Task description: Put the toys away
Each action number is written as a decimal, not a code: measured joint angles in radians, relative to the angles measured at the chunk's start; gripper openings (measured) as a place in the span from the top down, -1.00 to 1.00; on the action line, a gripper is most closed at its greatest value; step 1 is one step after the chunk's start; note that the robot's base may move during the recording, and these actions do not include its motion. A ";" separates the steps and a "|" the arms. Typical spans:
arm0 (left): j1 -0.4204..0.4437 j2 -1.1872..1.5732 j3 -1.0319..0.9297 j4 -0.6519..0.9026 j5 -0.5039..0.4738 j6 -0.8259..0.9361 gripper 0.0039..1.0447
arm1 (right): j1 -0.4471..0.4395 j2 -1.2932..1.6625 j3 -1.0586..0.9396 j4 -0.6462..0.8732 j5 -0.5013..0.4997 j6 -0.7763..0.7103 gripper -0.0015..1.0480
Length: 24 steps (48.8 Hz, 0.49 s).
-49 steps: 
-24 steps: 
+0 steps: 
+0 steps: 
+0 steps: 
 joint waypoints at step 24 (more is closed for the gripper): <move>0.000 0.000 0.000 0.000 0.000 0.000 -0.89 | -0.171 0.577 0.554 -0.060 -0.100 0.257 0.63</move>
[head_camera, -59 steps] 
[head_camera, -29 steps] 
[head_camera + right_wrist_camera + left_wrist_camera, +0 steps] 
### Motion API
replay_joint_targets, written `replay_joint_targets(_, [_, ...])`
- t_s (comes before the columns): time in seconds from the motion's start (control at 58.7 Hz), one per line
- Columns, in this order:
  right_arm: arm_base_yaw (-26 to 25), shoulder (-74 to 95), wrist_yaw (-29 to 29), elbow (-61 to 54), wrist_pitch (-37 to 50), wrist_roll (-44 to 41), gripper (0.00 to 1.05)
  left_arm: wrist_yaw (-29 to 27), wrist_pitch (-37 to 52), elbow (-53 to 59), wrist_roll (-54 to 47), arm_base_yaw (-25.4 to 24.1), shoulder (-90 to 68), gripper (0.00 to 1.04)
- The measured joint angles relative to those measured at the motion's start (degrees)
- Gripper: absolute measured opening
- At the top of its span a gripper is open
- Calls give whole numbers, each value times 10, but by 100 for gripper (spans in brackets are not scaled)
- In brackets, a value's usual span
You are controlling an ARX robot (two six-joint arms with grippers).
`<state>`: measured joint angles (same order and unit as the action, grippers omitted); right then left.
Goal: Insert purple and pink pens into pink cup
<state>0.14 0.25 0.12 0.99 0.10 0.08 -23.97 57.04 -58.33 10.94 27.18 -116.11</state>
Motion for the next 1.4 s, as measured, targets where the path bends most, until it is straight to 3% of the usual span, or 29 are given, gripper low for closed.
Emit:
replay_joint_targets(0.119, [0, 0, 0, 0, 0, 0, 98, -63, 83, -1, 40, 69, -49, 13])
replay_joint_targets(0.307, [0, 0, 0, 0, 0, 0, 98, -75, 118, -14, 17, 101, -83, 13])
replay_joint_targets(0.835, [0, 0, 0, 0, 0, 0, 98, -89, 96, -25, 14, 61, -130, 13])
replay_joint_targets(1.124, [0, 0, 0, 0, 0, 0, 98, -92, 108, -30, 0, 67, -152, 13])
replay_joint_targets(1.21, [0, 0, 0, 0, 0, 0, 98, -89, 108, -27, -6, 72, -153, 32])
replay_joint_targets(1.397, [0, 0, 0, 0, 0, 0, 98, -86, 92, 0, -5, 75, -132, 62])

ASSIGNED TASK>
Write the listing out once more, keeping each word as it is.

RESPONSE TO THE TASK>
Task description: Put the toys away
Each action number is written as a decimal, not a code: measured joint angles in radians, relative to the angles measured at the chunk's start; gripper openings (measured) as a place in the span from the top down, -1.00 to 1.00; on the action line, a gripper is most closed at its greatest value; step 1 is one step after the chunk's start; note that the robot's base may move during the recording, and these actions do not include its motion. A ";" separates the steps and a "|" the arms. Typical spans:
arm0 (left): j1 -0.4204..0.4437 j2 -1.1872..1.5732 j3 -1.0319..0.9297 j4 -0.6519..0.9026 j5 -0.5039..0.4738 j6 -0.8259..0.9361 gripper 0.0039..1.0447
arm1 (right): j1 -0.4471..0.4395 j2 -1.2932..1.6625 j3 -1.0586..0.9396 j4 -0.6462..0.8732 j5 -0.5013..0.4997 j6 -0.7763..0.7103 gripper -0.0015..1.0480
Length: 24 steps (48.8 Hz, 0.49 s).
-49 steps: 
-24 steps: 
+0 steps: 
+0 steps: 
+0 steps: 
 joint waypoints at step 24 (more is closed for the gripper): <move>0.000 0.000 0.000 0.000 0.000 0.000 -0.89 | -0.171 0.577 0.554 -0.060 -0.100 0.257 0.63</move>
[head_camera, -59 steps] 
[head_camera, -29 steps] 
[head_camera + right_wrist_camera + left_wrist_camera, +0 steps] 
### Motion API
replay_joint_targets, written `replay_joint_targets(_, [_, ...])`
- t_s (comes before the columns): time in seconds from the motion's start (control at 58.7 Hz), one per line
- Columns, in this order:
  right_arm: arm_base_yaw (-26 to 25), shoulder (-74 to 95), wrist_yaw (-29 to 29), elbow (-61 to 54), wrist_pitch (-37 to 50), wrist_roll (-44 to 41), gripper (0.00 to 1.05)
  left_arm: wrist_yaw (-29 to 27), wrist_pitch (-37 to 52), elbow (-53 to 59), wrist_roll (-54 to 47), arm_base_yaw (-25.4 to 24.1), shoulder (-90 to 68), gripper (0.00 to 1.04)
- The measured joint angles relative to those measured at the motion's start (degrees)
- Gripper: absolute measured opening
- At the top of its span a gripper is open
- Calls give whole numbers, each value times 10, but by 100 for gripper (spans in brackets are not scaled)
- In brackets, a value's usual span
You are controlling an ARX robot (two six-joint arms with grippers).
`<state>`: measured joint angles (same order and unit as the action, grippers omitted); right then left.
Goal: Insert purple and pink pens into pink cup
<state>0.14 0.25 0.12 0.99 0.10 0.08 -23.97 57.04 -58.33 10.94 27.18 -116.11</state>
Motion for the next 1.4 s, as measured, targets where the path bends most, until it is straight to 3% of the usual span, or 29 are given, gripper low for closed.
Emit:
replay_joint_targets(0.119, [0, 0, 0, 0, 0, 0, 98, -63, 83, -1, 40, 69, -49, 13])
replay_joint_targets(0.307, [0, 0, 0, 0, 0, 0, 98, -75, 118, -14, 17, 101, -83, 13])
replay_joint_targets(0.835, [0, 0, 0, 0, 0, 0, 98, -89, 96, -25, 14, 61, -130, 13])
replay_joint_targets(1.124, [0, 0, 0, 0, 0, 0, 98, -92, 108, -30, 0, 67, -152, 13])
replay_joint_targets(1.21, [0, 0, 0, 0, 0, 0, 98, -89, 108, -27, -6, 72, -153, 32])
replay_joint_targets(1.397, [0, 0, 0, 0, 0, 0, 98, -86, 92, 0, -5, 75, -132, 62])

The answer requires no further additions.